As a food blogger, I have the habit of constantly exploring new flavors and cooking techniques. However, there are certain habits that I rarely deviate from. For example, making braised pork ribs using the recipe passed down from my grandma, and serving it with steamed rice. Whenever I serve this dish, I remember the good old times back in China. My mom used to pack my lunch box with some saucy braised ribs, steamed seven-grain rice, and a freshly made vegetable stir fry. Everything was made from scratch. I didn’t realize how lucky I was until I moved to the US, where I have to cook everything in my own kitchen if I want a family-style meal. Just like with other family dishes, my mom never needed a recipe for this dish. When I asked her how to cook my favorite braised pork ribs, it took her forever to measure everything and pass me a recipe that was still ambiguous. Today, even though I can still taste a subtle difference between our renditions of the dish, I’m lucky to enjoy the taste of home often. My husband loves the dish so much and he said it is just as good as he remembered.

Braised pork ribs, my mom’s style

Compared to many recipes out there, my family does a few things differently, to make the cooking easier to approach and the results extra delicious.

(1) Blanch the ribs instead of browning them.

I’ve seen many braised meat recipes require a browning procedure, where you “seal the flavors” into the meat and create a good texture. Not in this recipe. The browning process is messy, creating a lot of smoke and oil splatter. So my mom never browns the meat, but blanches it instead. You still get a great texture and flavor in the end, with tender, fall-off-the-bone pork, soaked in a scrumptious sauce.

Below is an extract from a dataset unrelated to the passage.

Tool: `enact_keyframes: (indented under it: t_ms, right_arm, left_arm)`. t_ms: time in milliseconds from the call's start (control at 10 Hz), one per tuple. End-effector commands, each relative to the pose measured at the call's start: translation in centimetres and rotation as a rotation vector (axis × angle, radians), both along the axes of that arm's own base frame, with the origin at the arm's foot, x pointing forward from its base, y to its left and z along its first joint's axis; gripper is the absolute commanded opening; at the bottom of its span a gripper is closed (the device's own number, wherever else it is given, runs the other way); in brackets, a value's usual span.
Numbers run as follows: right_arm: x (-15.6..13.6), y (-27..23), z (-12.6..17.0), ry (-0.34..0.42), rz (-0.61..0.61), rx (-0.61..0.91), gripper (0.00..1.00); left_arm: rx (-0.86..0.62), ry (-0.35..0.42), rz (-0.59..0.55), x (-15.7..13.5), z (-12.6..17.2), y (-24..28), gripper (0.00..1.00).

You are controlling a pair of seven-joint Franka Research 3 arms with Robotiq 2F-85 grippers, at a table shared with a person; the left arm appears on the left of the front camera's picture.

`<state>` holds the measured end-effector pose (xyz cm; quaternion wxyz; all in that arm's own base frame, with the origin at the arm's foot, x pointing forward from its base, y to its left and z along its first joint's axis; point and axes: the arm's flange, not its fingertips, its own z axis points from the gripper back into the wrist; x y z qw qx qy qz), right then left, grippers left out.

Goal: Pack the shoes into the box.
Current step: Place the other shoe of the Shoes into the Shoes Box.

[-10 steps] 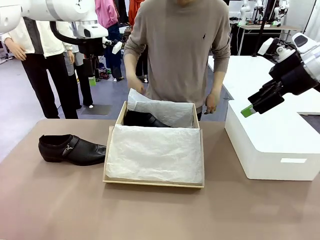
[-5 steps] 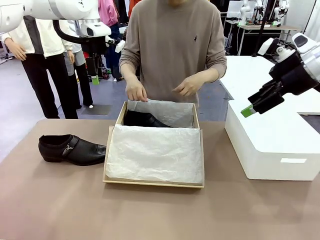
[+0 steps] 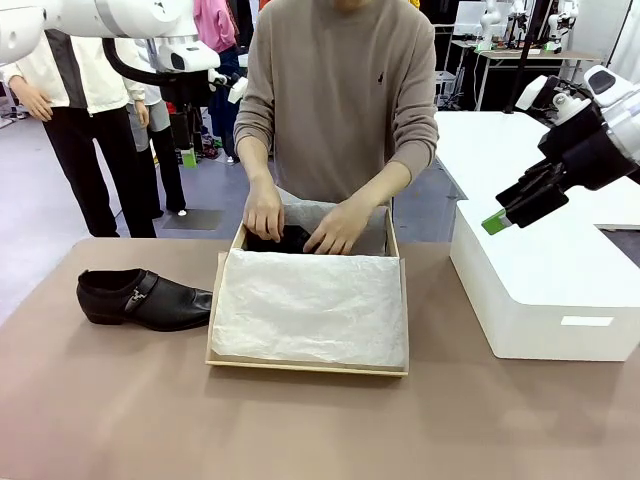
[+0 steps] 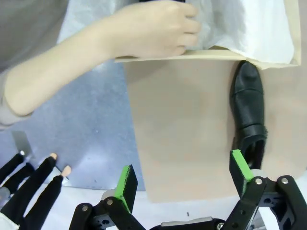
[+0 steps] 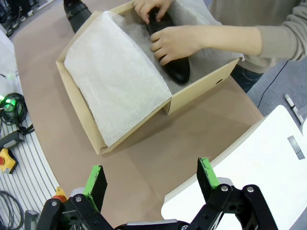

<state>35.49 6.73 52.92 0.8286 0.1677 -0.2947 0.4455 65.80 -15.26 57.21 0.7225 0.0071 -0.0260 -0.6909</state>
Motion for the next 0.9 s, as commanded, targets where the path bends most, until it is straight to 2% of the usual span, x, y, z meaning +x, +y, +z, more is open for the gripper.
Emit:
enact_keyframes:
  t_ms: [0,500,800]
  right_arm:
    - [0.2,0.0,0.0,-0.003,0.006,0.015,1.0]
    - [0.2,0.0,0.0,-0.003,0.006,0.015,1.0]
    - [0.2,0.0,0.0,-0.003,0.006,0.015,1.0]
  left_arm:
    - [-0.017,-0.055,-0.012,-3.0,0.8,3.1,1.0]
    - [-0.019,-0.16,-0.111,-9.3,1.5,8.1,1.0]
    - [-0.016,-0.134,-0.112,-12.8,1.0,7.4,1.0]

(2) Add salty seasonings later.

My mom claims this method makes tenderer meat in a shorter cooking time. You add only the ingredients that do not contain salt at the beginning. Adding fresh aromatics at the very beginning of cooking is crucial because it helps eliminate the gaminess of the pork and adds fragrance to the broth. On the other hand, adding salt too early will tighten up the pork and require a longer braising time. So always add soy sauce and salt when the braising is halfway finished, when the meat starts to turn soft, but still has enough time to absorb the flavor and the saltiness.

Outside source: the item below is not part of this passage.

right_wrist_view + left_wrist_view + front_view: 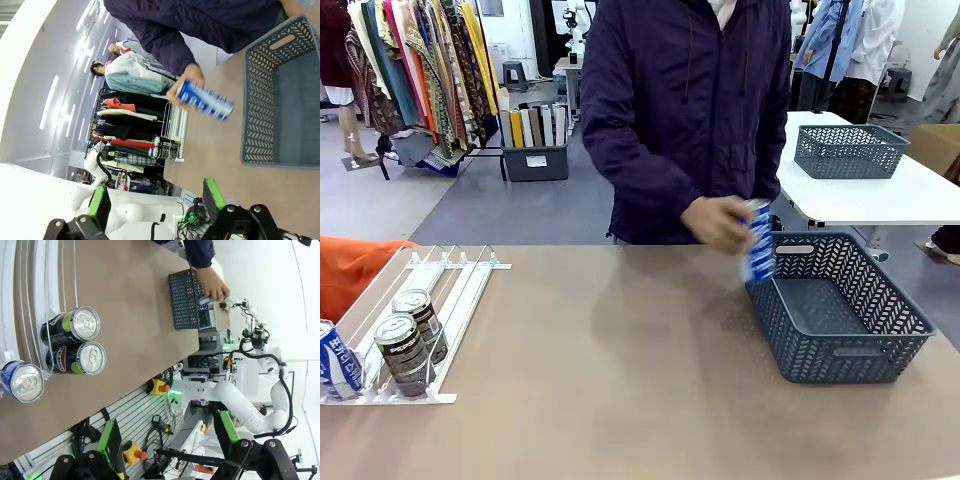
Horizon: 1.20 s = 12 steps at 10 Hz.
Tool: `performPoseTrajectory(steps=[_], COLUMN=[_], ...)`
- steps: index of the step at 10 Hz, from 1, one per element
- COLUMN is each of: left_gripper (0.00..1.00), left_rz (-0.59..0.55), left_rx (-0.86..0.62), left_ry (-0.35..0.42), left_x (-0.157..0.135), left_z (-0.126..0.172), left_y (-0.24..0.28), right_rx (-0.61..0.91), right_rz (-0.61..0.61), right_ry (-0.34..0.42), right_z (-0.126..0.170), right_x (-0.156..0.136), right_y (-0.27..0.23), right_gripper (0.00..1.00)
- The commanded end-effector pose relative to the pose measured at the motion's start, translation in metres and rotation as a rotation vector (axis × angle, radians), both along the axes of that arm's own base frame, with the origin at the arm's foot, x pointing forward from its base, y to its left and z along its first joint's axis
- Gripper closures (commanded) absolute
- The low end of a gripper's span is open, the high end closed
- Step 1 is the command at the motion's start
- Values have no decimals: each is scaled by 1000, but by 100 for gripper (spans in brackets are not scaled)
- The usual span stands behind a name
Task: Retrieve and store the cans from the dispenser.
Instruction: Pick up the last remaining can from one row of the Automatic Can Dispenser and place it in the middle of the table.
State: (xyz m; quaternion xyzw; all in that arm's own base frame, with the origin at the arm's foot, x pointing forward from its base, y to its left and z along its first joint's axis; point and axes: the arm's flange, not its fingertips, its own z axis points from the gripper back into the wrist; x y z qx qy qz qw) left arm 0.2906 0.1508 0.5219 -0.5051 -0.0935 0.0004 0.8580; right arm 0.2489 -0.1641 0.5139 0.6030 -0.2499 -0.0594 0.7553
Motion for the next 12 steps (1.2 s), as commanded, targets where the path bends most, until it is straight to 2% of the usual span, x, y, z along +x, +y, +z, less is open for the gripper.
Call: performPoseTrajectory(steps=[1, 4, 5, 6, 7, 8, 9, 10, 11, 12], left_gripper=[0, 0, 0, 0, 0, 0, 0, 0, 0, 0], left_rz=[-17, 1, -60, -71, -145, -179, -284, -247, -242, -152], left_rx=[0, -1, 206, 505, 847, 1033, 1226, 1364, 1402, 1375], left_ry=[-16, 1, 11, 43, -12, -10, 40, 81, 79, 32], left_x=[-3, 0, -3, -7, -13, -14, -17, -14, -8, 3], left_z=[-1, 0, 6, 13, 21, 21, 15, 10, 4, 3], left_y=[2, 0, -18, -38, -58, -69, -86, -97, -104, -111], right_rx=[21, 21, 21, 21, 21, 21, 21, 21, 21, 21], right_rz=[-4, -4, -4, -4, -4, -4, -4, -4, -4, -4], right_ry=[-28, -28, -28, -28, -28, -28, -28, -28, -28, -28], right_z=[4, 4, 4, 4, 4, 4, 4, 4, 4, 4], right_x=[3, 3, 3, 3, 3, 3, 3, 3, 3, 3], right_y=[1, 1, 1, 1, 1, 1, 1, 1, 1, 1], right_gripper=[0, 0, 0, 0, 0, 0, 0, 0, 0, 0])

(3) The one secret ingredient that makes your dish “wow”

There is one ingredient in this recipe that you might not be able to obtain easily outside of China – the red fermented bean curd. It’s a preserved tofu product cooked with soy sauce, rice wine, and sesame oil. I call it Chinese cheese, since its texture is similar to that of soft cheese and its taste is a bit stinky. In this recipe, my mom uses red fermented bean curd to add a complex flavor to the sauce. There are two types of fermented bean curd: white and red. The two have very distinct flavors. So, do not use the white type in this recipe. If you can’t find the red fermented bean curd or just don’t like its flavor, skip it. The pork will still taste very nice.

More cooking notes

Despite the fact that I’ve been following my mom’s recipe closely, there are a few things I do slightly differently.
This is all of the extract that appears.